The market’s reaction was swift and sharp. Major health-insurance stocks fell dramatically on Tuesday as news of the proposal spread:

  • UnitedHealth Group plunged almost 20%, one of the largest single-day drops in the company’s history. 
  • Humana shares dropped more than 20%.
  • CVS Health shed roughly 13%.
  • Elevance Health, Centene, and Molina all saw significant declines.

Combined, the rout wiped out $96 billion in market capitalization for the sector.

Investors were caught off guard because they had expected a more generous rate increase – not something that could squeeze the margins for companies deeply dependent on Medicare Advantage revenue.

Why This Matters

Medicare Advantage is one of the fastest-growing parts of the U.S. health-insurance market, covering tens of millions of seniors and people with disabilities nationwide. Federal payment rates are critical because they determine how much insurers are reimbursed for taking on the financial risk of caring for these beneficiaries.

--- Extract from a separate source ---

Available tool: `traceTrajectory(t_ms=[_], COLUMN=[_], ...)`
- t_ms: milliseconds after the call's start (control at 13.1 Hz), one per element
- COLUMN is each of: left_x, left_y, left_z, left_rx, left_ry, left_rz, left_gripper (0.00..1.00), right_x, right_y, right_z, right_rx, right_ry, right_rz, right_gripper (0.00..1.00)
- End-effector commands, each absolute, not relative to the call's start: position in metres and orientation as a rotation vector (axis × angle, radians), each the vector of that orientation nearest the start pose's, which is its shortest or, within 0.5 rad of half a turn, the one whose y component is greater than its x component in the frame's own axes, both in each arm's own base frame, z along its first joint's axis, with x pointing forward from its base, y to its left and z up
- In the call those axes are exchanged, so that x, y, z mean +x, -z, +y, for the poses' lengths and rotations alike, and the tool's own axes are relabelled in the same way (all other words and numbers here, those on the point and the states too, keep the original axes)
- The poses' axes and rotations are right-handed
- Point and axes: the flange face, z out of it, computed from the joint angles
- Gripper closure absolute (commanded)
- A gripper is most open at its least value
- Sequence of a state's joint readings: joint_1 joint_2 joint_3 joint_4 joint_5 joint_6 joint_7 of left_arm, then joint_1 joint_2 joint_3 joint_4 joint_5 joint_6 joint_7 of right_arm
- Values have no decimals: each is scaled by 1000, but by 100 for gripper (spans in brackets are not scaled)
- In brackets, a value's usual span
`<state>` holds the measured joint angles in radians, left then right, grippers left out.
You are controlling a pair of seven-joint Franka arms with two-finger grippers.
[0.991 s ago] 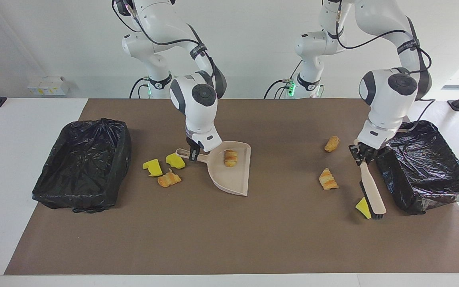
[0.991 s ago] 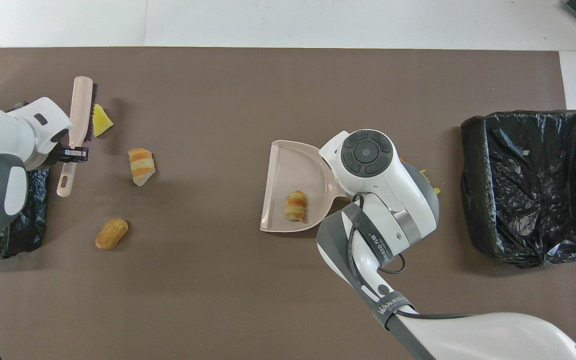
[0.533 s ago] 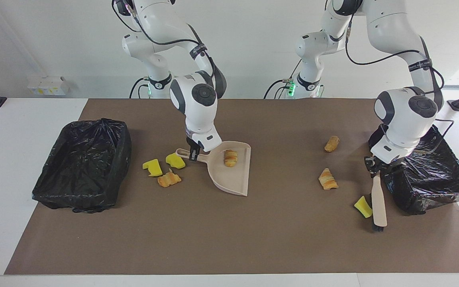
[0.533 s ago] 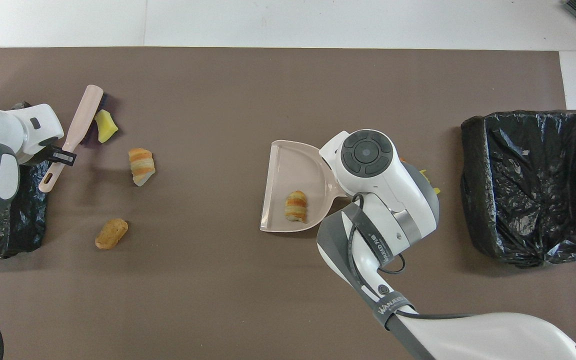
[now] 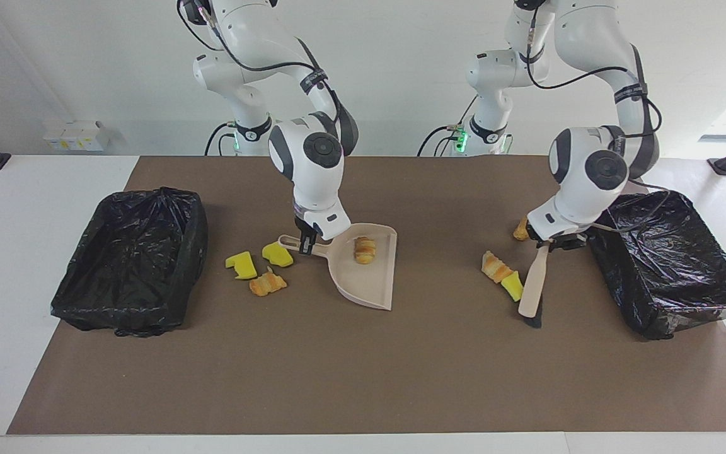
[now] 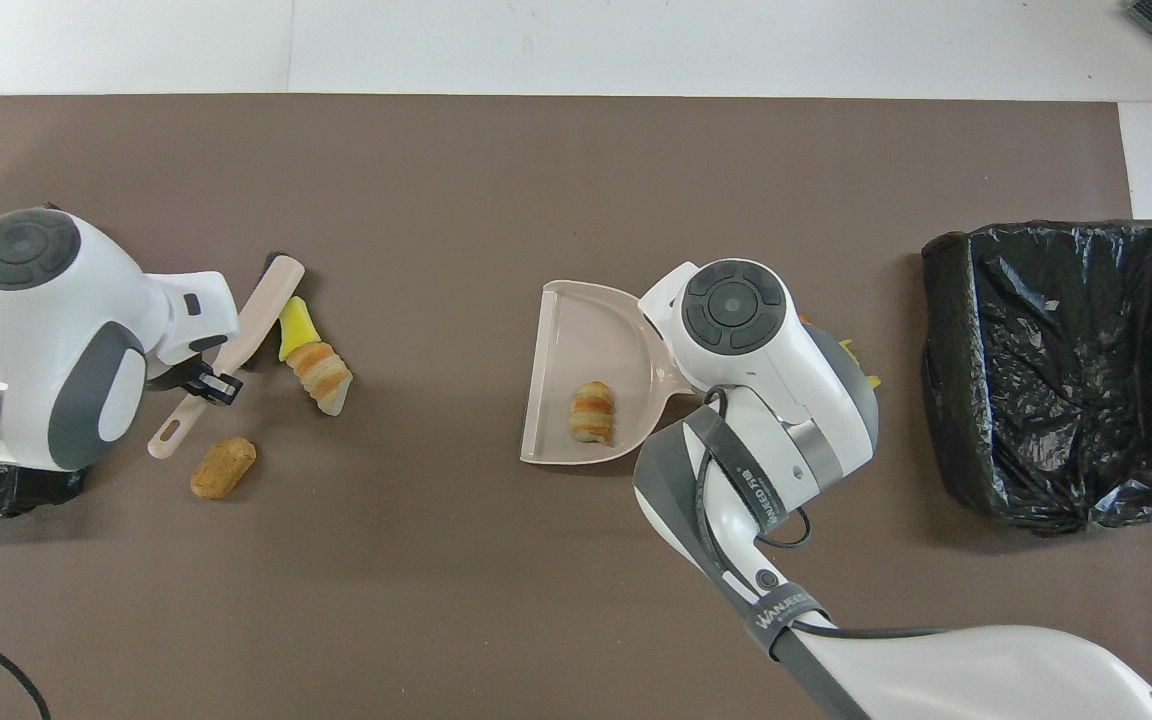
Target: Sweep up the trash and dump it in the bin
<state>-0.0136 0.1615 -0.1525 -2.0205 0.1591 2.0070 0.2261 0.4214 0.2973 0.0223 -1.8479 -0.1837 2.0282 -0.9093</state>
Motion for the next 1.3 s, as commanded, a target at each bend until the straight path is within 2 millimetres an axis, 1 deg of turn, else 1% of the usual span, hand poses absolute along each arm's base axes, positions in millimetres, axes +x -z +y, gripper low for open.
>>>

Insurers had grown accustomed to payment growth that exceeded underlying healthcare cost trends; this shift signals that policymakers may be focusing more aggressively on cost containment and payment accuracy than on insurer profitability. 

Political and Policy Backdrop

The proposal comes amid broader political pressure on healthcare costs. President Trump and CMS leadership have publicly criticized high insurer profits and certain billing practices, suggesting that insurers should profit less.

CMS is also proposing changes to risk-adjustment methods and tightening rules around how insurers document health conditions – steps that may further affect future payments.

What’s Next

This is still a proposed rule. There will be an open comment period before CMS finalizes the 2027 payment rates – potentially in April 2026. Insurers and industry groups are expected to lobby vigorously to push for a higher final rate. 

For now, markets and policymakers alike are watching closely, because decisions on these rates can ripple through the broader healthcare system and affect plan offerings, benefits, and enrollment in the year ahead.